Banda Aceh — Pemerintah Aceh melalui Dinas Pendidikan setempat bertekad mewujudkan provinsi tersebut menjadi pelopor penguatan pengajaran sains berbasis Al-Qur’an melalui peningkatan kemampuan guru mata pelajaran terkait.
Kepala Dinas Pendidikan Aceh, Murthalamuddin, menyampaikan bahwa penguatan pembelajaran ini merupakan bagian dari implementasi visi dan misi Gubernur Aceh, yaitu Aceh Islami, Maju, Bermartabat, dan Berkelanjutan.
Langkah Implementasi dan Sasaran Program
Sebagai upaya awal, Dinas Pendidikan Aceh memberikan pelatihan penajaman pembelajaran sains berbasis Al-Qur’an kepada para guru mata pelajaran IPA di sejumlah SMA dan SMK di Banda Aceh.
Melalui program ini, pemerintah daerah ingin memfasilitasi guru dan siswa untuk menggali kembali keterkaitan erat antara Islam dan ilmu pengetahuan.
“Islam tidak bertentangan dengan sains, dan ilmu pengetahuan modern juga merupakan bagian dari apa yang dikembangkan oleh intelektual-intelektual Muslim pada abad pertengahan yang kemudian digunakan oleh dunia Barat hari ini,” ujar Murthalamuddin di Banda Aceh, Rabu.
Dampak terhadap Pemahaman dan Keimanan Siswa
Menurut Murthalamuddin, pendekatan ini akan mampu memperkuat pemahaman peserta didik terhadap ilmu pengetahuan sekaligus meningkatkan keimanan mereka.
- Integrasi Fenomena Alam: Banyak fenomena ilmiah yang dapat dikaji dan dikembangkan melalui pendekatan Al-Qur’an sebagai bagian dari proses pembelajaran di sekolah.

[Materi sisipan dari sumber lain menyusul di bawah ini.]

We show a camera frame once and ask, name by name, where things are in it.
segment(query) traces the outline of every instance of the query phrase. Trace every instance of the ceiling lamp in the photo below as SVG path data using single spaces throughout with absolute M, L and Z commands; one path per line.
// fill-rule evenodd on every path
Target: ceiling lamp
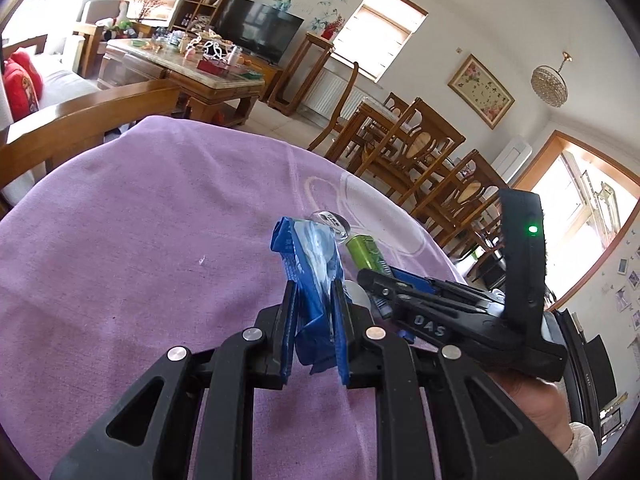
M 531 87 L 538 94 L 538 97 L 546 104 L 556 108 L 561 107 L 567 99 L 566 83 L 562 79 L 560 71 L 567 61 L 573 61 L 568 53 L 563 52 L 562 55 L 564 61 L 558 70 L 542 65 L 535 69 L 531 76 Z

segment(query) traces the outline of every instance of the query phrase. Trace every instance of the blue plastic bag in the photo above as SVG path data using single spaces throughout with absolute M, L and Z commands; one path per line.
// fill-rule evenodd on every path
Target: blue plastic bag
M 298 284 L 300 306 L 295 338 L 298 359 L 303 365 L 312 366 L 312 374 L 324 372 L 337 364 L 336 307 L 331 297 L 331 284 L 336 279 L 344 283 L 334 231 L 310 220 L 283 217 L 273 231 L 271 250 L 280 253 L 287 279 Z M 340 353 L 342 339 L 338 335 Z M 345 363 L 345 359 L 340 359 L 343 381 L 347 373 Z

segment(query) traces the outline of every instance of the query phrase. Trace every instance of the television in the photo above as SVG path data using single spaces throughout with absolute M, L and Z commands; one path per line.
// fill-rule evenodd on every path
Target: television
M 277 64 L 303 21 L 251 0 L 228 0 L 214 29 L 250 54 Z

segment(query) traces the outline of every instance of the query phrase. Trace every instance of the red cushion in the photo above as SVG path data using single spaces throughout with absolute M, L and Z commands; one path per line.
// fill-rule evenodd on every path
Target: red cushion
M 14 121 L 38 111 L 38 98 L 31 77 L 15 61 L 9 59 L 4 62 L 2 82 Z
M 13 59 L 18 65 L 27 71 L 27 74 L 29 74 L 29 77 L 31 78 L 31 82 L 33 83 L 33 87 L 36 89 L 36 96 L 40 99 L 42 97 L 42 89 L 44 88 L 44 80 L 36 70 L 36 67 L 34 67 L 29 53 L 20 47 L 11 54 L 9 59 Z

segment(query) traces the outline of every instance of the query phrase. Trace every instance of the purple tablecloth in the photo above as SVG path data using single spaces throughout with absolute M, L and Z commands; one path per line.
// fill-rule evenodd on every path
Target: purple tablecloth
M 39 183 L 0 222 L 0 424 L 34 471 L 48 478 L 168 348 L 217 346 L 279 303 L 273 227 L 318 209 L 375 236 L 392 265 L 459 279 L 379 192 L 266 137 L 148 118 Z M 296 364 L 283 392 L 256 394 L 256 476 L 375 478 L 374 419 L 372 391 Z

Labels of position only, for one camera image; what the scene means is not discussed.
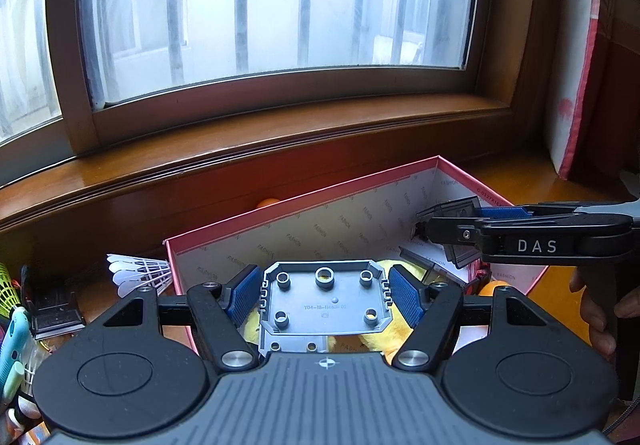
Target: window
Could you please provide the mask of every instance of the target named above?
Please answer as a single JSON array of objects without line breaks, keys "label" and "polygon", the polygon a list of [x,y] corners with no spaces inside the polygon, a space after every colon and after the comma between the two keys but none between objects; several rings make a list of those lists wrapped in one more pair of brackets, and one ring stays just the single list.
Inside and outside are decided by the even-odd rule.
[{"label": "window", "polygon": [[473,4],[81,0],[94,108],[190,84],[305,68],[463,70]]},{"label": "window", "polygon": [[60,115],[44,0],[0,0],[0,144]]}]

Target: yellow fur
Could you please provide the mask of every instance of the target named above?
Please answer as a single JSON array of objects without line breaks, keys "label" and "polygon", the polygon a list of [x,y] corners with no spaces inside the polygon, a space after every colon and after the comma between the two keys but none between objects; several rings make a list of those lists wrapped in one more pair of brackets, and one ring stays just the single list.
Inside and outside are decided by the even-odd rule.
[{"label": "yellow fur", "polygon": [[[386,276],[388,277],[389,269],[396,264],[403,265],[408,271],[414,274],[418,279],[422,279],[424,276],[424,270],[417,266],[402,261],[380,261],[378,263],[385,269]],[[329,351],[335,351],[337,353],[353,352],[353,351],[382,351],[385,355],[386,361],[391,363],[394,355],[400,349],[400,346],[404,343],[407,337],[411,334],[412,329],[407,325],[402,318],[402,315],[396,308],[395,304],[391,305],[391,313],[394,319],[389,323],[389,326],[382,333],[367,333],[366,335],[359,335],[358,341],[354,337],[340,336],[329,337]],[[246,319],[244,324],[244,339],[247,342],[254,344],[258,343],[258,334],[260,329],[260,315],[257,309],[254,309]]]}]

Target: black cable
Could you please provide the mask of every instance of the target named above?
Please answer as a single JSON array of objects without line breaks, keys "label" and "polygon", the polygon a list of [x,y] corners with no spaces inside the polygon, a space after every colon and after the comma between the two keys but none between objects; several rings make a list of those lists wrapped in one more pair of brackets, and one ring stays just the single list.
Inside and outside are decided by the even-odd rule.
[{"label": "black cable", "polygon": [[623,412],[615,420],[615,422],[613,422],[604,431],[602,431],[603,434],[606,436],[608,434],[611,434],[613,431],[615,431],[620,426],[620,424],[622,424],[622,422],[625,421],[633,411],[635,411],[638,405],[640,405],[640,396],[637,396],[636,399],[633,402],[631,402],[631,405],[625,409],[625,412]]}]

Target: person's hand
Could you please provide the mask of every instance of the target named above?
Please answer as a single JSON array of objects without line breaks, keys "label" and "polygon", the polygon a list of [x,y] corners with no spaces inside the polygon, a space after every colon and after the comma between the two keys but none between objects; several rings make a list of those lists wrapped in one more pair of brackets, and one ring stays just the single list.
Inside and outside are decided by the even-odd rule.
[{"label": "person's hand", "polygon": [[[583,287],[584,281],[576,269],[569,283],[569,289],[575,293]],[[619,318],[640,316],[640,287],[627,293],[614,307],[614,313]],[[593,301],[587,288],[582,292],[580,300],[580,317],[589,325],[589,340],[593,348],[609,358],[616,350],[616,340],[606,330],[607,316],[604,310]]]}]

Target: orange ball
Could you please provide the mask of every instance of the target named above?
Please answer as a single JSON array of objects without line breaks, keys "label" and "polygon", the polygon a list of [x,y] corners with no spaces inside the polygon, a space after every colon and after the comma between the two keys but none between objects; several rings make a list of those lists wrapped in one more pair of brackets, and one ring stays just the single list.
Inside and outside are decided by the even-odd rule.
[{"label": "orange ball", "polygon": [[280,200],[277,200],[276,198],[268,198],[258,203],[255,208],[262,208],[263,206],[274,205],[275,203],[280,203]]},{"label": "orange ball", "polygon": [[507,281],[491,281],[485,285],[478,295],[484,295],[485,297],[492,297],[494,295],[494,289],[498,286],[511,286]]}]

- Pembuktian Sejarah Keilmuan: Membuktikan kepada siswa bahwa teori-teori sains telah dibicarakan dalam Islam, serta pernah diteliti dan ditulis oleh ilmuwan-ilmuwan Muslim.
Memanfaatkan Potensi Daerah
Dengan memanfaatkan kekayaan sejarah, tradisi keilmuan, dan nilai-nilai keislaman yang kuat, Aceh bertekad menjadi pionir pengembangan pembelajaran sains berbasis Al-Qur’an di Indonesia.
Ia menegaskan bahwa pengembangan ilmu pengetahuan berbasis Al-Qur’an ini merupakan upaya menghadirkan pembelajaran yang lebih terstruktur, terukur, dan sistematis tanpa mengesampingkan metode pembelajaran yang telah berjalan selama ini.